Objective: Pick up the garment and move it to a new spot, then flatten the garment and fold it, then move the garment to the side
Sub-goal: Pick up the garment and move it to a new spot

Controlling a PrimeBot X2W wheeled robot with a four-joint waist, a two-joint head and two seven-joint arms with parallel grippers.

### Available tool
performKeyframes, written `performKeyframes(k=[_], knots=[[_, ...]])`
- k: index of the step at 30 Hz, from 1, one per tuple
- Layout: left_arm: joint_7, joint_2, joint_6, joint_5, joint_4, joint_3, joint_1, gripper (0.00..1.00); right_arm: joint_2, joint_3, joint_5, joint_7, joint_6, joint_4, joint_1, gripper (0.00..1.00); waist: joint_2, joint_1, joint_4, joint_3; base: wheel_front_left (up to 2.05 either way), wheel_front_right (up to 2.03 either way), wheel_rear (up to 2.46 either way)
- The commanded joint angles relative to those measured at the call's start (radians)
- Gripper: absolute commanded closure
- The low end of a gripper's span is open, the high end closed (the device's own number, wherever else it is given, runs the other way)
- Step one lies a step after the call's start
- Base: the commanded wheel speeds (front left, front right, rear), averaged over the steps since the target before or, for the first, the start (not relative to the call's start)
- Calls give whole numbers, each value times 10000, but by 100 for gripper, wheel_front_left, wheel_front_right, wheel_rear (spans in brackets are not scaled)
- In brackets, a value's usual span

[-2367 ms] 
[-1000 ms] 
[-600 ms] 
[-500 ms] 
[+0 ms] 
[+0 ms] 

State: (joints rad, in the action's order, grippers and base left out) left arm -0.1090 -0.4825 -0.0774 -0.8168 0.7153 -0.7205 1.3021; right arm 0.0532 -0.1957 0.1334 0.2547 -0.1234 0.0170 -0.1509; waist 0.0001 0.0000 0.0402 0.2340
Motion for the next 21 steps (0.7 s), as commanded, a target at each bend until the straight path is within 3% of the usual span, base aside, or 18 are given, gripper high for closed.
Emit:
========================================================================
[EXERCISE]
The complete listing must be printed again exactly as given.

[ANSWER TO THE EXERCISE]
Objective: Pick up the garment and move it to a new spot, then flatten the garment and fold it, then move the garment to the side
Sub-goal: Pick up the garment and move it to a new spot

Controlling a PrimeBot X2W wheeled robot with a four-joint waist, a two-joint head and two seven-joint arms with parallel grippers.

### Available tool
performKeyframes, written `performKeyframes(k=[_], knots=[[_, ...]])`
- k: index of the step at 30 Hz, from 1, one per tuple
- Layout: left_arm: joint_7, joint_2, joint_6, joint_5, joint_4, joint_3, joint_1, gripper (0.00..1.00); right_arm: joint_2, joint_3, joint_5, joint_7, joint_6, joint_4, joint_1, gripper (0.00..1.00); waist: joint_2, joint_1, joint_4, joint_3; base: wheel_front_left (up to 2.05 either way), wheel_front_right (up to 2.03 either way), wheel_rear (up to 2.46 either way)
- The commanded joint angles relative to those measured at the call's start (radians)
- Gripper: absolute commanded closure
- The low end of a gripper's span is open, the high end closed (the device's own number, wherever else it is given, runs the other way)
- Step one lies a step after the call's start
- Base: the commanded wheel speeds (front left, front right, rear), averaged over the steps since the target before or, for the first, the start (not relative to the call's start)
- Calls give whole numbers, each value times 10000, but by 100 for gripper, wheel_front_left, wheel_front_right, wheel_rear (spans in brackets are not scaled)
- In brackets, a value's usual span

[-2367 ms] 
[-1000 ms] 
[-600 ms] 
[-500 ms] 
[+0 ms] 
[+0 ms] 

State: (joints rad, in the action's order, grippers and base left out) left arm -0.1090 -0.4825 -0.0774 -0.8168 0.7153 -0.7205 1.3021; right arm 0.0532 -0.1957 0.1334 0.2547 -0.1234 0.0170 -0.1509; waist 0.0001 0.0000 0.0402 0.2340
Motion for the next 21 steps (0.7 s), as commanded, a target at each bend until the straight path is within 3% of the usual span, base aside, or 18 are given, gripper high for closed.
Emit:

There is no additional output for this exercise.